** What needs to be done **
Copy out every line of the data that has the word "circuit" somewhere in it.

Source data:
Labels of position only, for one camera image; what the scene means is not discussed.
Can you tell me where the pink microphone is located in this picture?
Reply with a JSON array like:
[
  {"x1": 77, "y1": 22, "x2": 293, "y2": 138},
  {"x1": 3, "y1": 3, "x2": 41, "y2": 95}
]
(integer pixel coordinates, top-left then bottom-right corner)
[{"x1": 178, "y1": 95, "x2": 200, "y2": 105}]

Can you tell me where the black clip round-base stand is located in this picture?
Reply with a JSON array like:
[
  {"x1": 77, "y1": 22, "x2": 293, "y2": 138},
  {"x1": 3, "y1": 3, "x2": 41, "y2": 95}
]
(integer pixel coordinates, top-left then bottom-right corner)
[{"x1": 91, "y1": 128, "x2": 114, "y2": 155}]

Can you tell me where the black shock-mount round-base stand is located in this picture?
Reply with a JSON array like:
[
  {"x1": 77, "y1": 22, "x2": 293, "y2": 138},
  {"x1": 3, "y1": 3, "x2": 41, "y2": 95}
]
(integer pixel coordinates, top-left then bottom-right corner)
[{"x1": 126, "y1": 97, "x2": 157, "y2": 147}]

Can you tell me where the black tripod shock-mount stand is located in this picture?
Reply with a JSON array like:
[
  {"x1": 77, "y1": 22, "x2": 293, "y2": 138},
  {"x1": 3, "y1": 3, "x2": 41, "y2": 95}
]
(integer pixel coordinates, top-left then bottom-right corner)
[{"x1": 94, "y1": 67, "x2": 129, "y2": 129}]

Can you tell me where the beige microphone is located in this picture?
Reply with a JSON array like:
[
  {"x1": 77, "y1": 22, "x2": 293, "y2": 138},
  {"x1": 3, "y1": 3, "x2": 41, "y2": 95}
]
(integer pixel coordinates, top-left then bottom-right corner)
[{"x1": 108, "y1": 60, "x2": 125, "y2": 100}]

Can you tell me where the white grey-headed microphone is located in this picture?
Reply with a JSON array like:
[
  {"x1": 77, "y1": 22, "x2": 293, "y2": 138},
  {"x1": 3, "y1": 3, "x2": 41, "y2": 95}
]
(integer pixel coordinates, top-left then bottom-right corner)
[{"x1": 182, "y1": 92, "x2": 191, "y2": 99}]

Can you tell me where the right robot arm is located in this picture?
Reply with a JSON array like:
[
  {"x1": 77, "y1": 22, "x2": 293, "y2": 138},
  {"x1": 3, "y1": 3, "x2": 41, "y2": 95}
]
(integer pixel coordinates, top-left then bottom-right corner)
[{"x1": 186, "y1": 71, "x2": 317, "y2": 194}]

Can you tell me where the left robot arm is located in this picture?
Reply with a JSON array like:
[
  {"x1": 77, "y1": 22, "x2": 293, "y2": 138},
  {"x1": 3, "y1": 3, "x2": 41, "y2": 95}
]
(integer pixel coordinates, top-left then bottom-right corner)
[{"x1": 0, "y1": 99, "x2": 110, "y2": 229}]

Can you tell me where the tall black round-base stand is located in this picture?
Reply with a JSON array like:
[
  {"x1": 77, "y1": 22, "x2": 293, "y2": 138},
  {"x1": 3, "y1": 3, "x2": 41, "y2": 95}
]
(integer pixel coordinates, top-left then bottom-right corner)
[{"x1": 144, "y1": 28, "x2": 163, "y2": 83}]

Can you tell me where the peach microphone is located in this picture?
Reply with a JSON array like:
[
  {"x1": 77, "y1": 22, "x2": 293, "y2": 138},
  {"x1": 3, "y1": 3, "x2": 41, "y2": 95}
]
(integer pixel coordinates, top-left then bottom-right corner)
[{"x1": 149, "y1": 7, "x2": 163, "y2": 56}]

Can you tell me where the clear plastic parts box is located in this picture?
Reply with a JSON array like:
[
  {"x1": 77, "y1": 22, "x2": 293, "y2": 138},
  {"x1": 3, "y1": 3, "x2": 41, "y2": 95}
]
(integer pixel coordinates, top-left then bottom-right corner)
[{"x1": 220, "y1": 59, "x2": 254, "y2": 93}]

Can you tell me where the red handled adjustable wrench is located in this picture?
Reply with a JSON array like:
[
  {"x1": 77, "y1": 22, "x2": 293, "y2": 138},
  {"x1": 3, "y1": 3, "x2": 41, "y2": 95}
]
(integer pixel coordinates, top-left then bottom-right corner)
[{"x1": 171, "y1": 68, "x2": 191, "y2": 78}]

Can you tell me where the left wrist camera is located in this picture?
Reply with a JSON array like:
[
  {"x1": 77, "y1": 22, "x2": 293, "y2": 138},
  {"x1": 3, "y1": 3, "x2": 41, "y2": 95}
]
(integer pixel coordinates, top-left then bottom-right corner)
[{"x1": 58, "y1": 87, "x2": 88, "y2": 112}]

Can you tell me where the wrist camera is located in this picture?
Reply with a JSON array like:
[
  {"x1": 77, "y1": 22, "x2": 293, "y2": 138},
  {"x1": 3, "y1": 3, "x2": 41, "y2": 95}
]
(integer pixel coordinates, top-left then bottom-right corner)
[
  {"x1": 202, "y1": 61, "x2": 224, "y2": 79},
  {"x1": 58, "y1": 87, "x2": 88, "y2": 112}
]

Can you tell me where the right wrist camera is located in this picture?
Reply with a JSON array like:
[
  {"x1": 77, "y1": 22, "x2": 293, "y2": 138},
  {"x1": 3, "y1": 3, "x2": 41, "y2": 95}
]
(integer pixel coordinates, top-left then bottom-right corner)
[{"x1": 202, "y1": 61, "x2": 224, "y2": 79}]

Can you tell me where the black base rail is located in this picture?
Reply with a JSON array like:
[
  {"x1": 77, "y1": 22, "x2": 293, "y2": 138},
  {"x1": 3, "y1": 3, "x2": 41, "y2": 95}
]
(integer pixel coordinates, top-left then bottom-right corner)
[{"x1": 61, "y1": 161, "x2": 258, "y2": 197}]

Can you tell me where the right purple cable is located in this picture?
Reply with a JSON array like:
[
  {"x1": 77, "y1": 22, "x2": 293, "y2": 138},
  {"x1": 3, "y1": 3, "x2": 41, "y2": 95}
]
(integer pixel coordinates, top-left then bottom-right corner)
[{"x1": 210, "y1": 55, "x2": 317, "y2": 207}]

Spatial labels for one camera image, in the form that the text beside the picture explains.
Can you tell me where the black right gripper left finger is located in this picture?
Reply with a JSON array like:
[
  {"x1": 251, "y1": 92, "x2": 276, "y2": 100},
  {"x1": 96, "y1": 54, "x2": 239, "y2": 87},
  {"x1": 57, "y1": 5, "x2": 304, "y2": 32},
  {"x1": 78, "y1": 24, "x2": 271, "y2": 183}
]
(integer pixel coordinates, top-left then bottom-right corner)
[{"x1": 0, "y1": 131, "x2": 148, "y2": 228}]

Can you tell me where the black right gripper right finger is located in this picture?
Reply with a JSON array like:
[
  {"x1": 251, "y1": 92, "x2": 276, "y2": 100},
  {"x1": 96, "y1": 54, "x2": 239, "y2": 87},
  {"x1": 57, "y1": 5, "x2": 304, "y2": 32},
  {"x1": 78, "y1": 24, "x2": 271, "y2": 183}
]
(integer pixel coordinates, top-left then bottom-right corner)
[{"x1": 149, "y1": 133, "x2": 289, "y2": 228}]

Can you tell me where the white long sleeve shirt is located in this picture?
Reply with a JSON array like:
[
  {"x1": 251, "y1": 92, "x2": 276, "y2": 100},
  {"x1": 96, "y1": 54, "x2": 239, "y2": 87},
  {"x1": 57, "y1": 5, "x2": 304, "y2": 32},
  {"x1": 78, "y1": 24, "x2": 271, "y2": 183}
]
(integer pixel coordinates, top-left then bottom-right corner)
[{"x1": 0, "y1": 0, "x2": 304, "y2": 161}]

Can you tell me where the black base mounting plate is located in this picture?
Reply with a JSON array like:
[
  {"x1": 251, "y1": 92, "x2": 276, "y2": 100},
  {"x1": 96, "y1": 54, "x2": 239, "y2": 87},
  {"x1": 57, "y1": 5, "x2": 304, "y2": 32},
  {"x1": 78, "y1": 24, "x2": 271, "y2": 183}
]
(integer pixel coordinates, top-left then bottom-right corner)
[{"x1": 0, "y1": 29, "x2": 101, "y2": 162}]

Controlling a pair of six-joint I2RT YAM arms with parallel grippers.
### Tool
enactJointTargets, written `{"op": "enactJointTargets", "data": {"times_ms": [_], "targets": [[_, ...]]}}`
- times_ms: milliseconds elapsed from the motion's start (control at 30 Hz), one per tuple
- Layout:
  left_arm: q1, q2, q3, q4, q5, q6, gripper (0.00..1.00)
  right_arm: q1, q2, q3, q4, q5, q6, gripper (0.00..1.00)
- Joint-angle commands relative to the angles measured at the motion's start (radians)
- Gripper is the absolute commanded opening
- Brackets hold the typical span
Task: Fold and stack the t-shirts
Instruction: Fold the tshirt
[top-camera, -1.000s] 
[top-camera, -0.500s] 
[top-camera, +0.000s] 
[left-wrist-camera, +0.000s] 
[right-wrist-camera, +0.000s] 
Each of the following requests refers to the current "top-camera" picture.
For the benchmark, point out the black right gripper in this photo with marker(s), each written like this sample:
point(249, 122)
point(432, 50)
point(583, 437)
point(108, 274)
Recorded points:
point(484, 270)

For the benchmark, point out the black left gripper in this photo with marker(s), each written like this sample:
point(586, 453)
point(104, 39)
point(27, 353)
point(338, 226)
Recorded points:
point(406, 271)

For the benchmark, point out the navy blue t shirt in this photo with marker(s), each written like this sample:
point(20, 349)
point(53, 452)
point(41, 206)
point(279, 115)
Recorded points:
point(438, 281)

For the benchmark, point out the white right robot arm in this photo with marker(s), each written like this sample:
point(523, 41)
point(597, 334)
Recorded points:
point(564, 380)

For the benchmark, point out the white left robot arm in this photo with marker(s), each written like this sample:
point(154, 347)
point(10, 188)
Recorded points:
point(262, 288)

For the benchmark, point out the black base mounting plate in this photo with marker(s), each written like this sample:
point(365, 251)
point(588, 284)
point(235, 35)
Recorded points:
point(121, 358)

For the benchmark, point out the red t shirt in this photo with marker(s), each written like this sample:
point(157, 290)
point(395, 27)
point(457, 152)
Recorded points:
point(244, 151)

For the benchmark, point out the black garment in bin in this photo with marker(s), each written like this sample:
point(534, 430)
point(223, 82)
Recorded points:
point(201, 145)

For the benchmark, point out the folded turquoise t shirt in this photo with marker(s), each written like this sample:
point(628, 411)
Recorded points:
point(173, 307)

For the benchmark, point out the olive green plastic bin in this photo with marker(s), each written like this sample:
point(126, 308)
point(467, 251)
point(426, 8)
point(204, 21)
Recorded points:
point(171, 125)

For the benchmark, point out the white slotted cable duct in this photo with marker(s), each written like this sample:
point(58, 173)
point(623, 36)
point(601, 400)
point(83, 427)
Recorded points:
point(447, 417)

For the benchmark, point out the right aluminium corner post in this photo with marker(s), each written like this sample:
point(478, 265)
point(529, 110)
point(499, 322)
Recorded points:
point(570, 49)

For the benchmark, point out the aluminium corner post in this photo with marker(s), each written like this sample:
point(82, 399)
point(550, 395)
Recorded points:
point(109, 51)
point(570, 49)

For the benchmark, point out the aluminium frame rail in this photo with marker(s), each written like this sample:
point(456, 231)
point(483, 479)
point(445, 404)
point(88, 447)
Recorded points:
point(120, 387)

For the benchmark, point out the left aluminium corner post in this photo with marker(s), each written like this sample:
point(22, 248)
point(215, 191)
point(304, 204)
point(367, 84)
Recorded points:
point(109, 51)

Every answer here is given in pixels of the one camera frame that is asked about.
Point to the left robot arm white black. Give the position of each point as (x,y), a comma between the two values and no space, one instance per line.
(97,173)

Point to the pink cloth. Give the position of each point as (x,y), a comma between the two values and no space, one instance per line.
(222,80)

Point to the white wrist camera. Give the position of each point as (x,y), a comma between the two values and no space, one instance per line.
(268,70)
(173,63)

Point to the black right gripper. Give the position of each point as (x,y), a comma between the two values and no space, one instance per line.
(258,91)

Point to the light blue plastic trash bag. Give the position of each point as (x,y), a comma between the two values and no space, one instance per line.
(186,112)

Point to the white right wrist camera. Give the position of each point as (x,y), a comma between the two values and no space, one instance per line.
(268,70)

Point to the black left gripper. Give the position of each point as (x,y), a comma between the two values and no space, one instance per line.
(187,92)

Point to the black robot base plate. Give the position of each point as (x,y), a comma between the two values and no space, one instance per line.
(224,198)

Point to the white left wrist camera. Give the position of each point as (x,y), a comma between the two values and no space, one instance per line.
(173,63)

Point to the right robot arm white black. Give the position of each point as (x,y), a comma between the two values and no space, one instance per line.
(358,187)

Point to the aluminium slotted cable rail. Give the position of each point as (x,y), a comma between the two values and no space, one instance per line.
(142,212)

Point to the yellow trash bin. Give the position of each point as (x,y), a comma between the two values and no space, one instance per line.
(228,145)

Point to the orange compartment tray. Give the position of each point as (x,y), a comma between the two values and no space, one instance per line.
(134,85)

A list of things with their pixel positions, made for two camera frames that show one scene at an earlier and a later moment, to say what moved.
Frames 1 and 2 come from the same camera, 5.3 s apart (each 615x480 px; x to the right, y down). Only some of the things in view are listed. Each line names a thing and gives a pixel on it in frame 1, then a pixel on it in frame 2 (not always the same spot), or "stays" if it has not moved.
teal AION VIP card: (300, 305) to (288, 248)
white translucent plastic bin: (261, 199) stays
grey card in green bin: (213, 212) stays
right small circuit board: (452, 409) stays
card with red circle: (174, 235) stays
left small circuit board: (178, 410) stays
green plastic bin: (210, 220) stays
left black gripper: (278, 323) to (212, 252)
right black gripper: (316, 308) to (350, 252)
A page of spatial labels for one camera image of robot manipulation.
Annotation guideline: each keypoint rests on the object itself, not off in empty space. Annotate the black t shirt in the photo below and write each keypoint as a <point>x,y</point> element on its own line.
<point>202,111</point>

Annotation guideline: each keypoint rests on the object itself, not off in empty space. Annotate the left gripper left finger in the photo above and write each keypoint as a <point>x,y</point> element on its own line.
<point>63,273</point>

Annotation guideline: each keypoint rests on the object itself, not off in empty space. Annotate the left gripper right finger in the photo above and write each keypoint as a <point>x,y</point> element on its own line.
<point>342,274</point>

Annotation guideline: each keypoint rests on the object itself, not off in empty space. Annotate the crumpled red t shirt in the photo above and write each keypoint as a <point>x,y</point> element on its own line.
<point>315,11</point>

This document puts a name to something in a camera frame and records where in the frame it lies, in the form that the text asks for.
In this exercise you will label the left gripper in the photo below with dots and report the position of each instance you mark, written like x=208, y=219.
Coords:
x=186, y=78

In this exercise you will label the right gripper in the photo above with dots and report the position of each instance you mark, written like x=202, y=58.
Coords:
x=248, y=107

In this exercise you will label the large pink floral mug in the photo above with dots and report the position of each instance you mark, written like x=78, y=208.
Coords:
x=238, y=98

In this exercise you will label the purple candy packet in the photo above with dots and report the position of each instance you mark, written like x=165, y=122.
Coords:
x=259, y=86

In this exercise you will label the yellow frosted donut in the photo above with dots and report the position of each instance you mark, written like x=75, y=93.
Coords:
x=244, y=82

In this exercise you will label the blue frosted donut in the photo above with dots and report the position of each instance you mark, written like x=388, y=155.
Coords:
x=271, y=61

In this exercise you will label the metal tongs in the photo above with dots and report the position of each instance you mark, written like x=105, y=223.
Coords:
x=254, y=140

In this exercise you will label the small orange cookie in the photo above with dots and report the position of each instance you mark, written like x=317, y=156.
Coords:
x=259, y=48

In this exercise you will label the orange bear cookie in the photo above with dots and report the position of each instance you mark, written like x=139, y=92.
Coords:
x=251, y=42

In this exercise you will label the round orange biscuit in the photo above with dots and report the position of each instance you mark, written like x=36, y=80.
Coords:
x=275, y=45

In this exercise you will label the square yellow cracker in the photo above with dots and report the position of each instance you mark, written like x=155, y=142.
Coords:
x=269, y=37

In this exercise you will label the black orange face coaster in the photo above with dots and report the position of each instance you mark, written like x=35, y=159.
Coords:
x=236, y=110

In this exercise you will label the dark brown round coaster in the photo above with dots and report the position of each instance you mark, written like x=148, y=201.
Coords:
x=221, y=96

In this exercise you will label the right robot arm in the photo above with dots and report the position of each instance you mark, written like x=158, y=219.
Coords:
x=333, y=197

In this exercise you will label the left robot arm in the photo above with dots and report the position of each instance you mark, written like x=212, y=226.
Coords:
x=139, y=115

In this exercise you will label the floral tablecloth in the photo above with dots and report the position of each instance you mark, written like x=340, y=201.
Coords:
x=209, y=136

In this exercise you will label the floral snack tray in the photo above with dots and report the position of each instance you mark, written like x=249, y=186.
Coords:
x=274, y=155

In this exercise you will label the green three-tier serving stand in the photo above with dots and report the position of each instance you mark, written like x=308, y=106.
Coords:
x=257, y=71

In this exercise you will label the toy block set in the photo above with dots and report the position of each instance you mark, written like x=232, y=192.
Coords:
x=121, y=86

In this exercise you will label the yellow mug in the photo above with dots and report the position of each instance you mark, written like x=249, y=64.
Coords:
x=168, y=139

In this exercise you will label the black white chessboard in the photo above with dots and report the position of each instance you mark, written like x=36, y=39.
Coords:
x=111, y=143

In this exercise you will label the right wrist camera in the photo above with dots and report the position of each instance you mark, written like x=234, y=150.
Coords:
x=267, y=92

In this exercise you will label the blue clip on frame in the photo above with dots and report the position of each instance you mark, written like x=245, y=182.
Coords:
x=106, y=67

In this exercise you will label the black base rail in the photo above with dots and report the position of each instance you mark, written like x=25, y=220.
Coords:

** Task result **
right small circuit board: (452, 409) stays
left small circuit board: (178, 410) stays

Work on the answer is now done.